◆ Instructions to follow: Scan the listing below for the word "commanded" and copy every line where it occurs.

◆ Dataset extract:

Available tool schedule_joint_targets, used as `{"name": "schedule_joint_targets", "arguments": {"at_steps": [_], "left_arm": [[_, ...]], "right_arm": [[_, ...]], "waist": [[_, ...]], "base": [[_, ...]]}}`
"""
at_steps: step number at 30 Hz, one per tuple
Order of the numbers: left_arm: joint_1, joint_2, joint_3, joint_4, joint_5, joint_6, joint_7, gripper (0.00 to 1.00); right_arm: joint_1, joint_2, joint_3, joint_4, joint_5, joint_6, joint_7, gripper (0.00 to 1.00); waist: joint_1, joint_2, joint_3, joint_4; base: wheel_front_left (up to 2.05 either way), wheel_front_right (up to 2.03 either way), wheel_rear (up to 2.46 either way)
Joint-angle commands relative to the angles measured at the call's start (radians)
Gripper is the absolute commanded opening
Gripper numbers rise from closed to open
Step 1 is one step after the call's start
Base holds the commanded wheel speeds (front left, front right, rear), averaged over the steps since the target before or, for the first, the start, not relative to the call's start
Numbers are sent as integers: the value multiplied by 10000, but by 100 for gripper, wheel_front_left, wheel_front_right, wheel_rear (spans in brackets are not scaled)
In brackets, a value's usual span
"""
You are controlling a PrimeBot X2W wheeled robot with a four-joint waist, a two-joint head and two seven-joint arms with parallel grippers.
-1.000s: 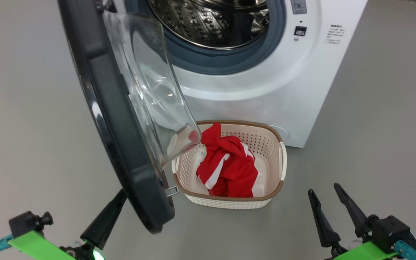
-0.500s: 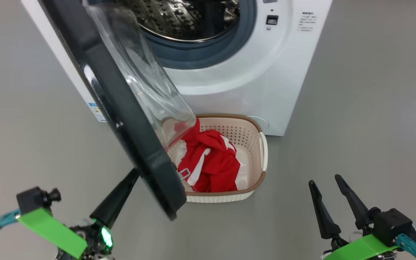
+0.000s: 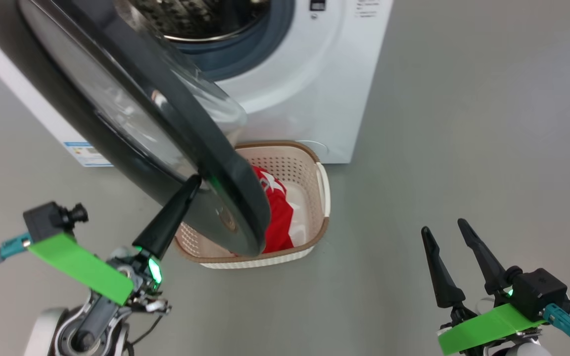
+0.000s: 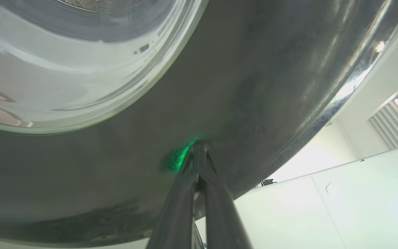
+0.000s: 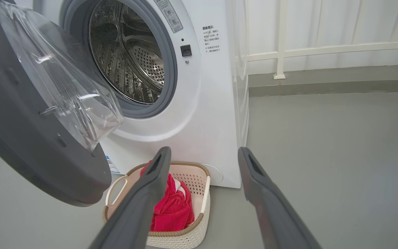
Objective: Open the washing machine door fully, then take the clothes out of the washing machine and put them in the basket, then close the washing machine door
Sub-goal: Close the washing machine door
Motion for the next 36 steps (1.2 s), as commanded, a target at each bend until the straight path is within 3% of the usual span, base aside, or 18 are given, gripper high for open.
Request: {"name": "schedule_joint_targets", "arguments": {"at_steps": [1, 15, 36], "left_arm": [[-502, 167, 195, -211, 62, -61, -86, 0], [-2226, 694, -7, 812, 1, -61, -505, 0], [-5027, 1591, -512, 2811, 297, -61, -2813, 0]], "right_arm": [[-337, -1, 182, -272, 58, 75, -67, 100], [-732, 41, 295, -342, 407, 75, -67, 100], [-872, 43, 495, -390, 909, 75, -67, 100]], "waist": [[0, 0, 321, -414], [0, 0, 1076, -1626], [0, 0, 1486, -2674]], "base": [[0, 0, 0], [0, 0, 0], [0, 0, 0]]}}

◆ Exercise answer:
Gripper is the absolute commanded opening
Base holds the commanded wheel speeds (front left, front right, rear), averaged over the steps since the target before or, for the first, the start, not relative to the call's start
Motion for the next 36 steps (1.2 s), as commanded, a target at each bend until the straight path is within 3% of the usual span, base aside, or 18 are given, gripper high for open.

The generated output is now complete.